── Dataset excerpt ──
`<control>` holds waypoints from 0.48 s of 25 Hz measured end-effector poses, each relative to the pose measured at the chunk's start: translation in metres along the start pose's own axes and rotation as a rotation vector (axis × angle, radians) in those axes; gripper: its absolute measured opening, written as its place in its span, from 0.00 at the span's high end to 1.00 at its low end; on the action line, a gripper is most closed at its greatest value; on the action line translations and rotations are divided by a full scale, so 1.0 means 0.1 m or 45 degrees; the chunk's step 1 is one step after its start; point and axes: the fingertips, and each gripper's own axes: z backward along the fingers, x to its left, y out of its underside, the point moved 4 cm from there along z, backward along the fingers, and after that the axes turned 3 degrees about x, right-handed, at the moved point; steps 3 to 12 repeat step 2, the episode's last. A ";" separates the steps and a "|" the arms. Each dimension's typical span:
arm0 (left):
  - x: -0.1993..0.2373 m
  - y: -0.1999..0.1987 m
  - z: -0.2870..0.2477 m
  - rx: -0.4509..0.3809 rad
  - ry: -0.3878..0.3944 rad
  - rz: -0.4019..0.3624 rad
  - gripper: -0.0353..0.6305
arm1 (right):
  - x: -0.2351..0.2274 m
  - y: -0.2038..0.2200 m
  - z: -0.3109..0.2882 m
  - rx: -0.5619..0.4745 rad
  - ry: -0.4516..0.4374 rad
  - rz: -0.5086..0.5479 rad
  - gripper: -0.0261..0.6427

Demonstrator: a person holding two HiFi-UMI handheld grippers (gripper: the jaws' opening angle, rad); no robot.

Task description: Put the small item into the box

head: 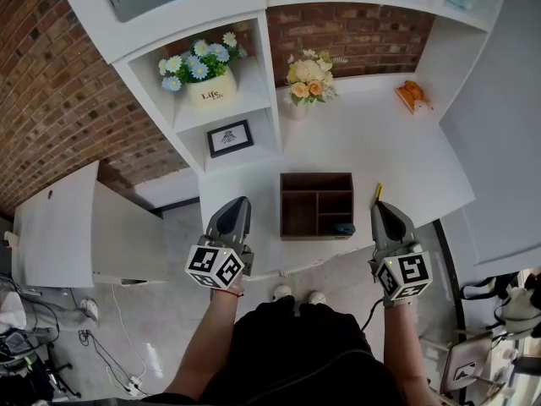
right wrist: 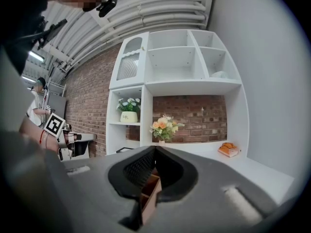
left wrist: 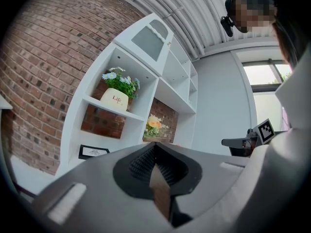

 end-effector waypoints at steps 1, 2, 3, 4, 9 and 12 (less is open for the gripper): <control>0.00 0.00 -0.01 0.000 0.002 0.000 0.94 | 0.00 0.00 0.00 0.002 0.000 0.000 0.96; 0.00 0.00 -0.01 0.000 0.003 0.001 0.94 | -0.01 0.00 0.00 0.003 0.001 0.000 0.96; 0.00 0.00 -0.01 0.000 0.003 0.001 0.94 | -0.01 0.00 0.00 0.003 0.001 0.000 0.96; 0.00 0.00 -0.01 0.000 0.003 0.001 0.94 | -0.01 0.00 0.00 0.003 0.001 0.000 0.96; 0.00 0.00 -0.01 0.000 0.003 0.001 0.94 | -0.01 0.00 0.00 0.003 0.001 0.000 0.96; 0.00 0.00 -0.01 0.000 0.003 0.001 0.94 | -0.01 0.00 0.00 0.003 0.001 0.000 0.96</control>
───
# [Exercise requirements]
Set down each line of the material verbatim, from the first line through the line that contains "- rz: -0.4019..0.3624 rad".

# [Exercise answer]
`<control>` holds waypoints from 0.48 s of 25 Hz measured end-effector poses, each relative to the pose measured at the chunk's start: translation in metres along the start pose's own axes and rotation as a rotation vector (axis × angle, radians) in those axes; gripper: its absolute measured opening, written as its place in its span, from 0.00 at the span's high end to 1.00 at its low end; on the action line, a gripper is most closed at its greatest value; on the action line translations and rotations are divided by a full scale, so 1.0 means 0.1 m or 45 degrees; the chunk's step 1 is one step after its start; point and axes: the fingertips, and each gripper's own axes: z backward along the fingers, x to its left, y out of its underside, the point moved 4 cm from there along z, backward along the fingers, and after that the axes turned 3 degrees about x, right-handed, at the moved point; steps 3 to 12 repeat step 2, the episode's last. A ";" separates the steps and a "|" the arms. Each dimension's typical span:
arm0 (left):
  - x: -0.1993..0.2373 m
  - y: -0.1999..0.1987 m
  - z: -0.2870..0.2477 m
  - rx: -0.4509..0.3809 rad
  - ry: -0.3878..0.3944 rad
  - rz: -0.4019..0.3624 rad

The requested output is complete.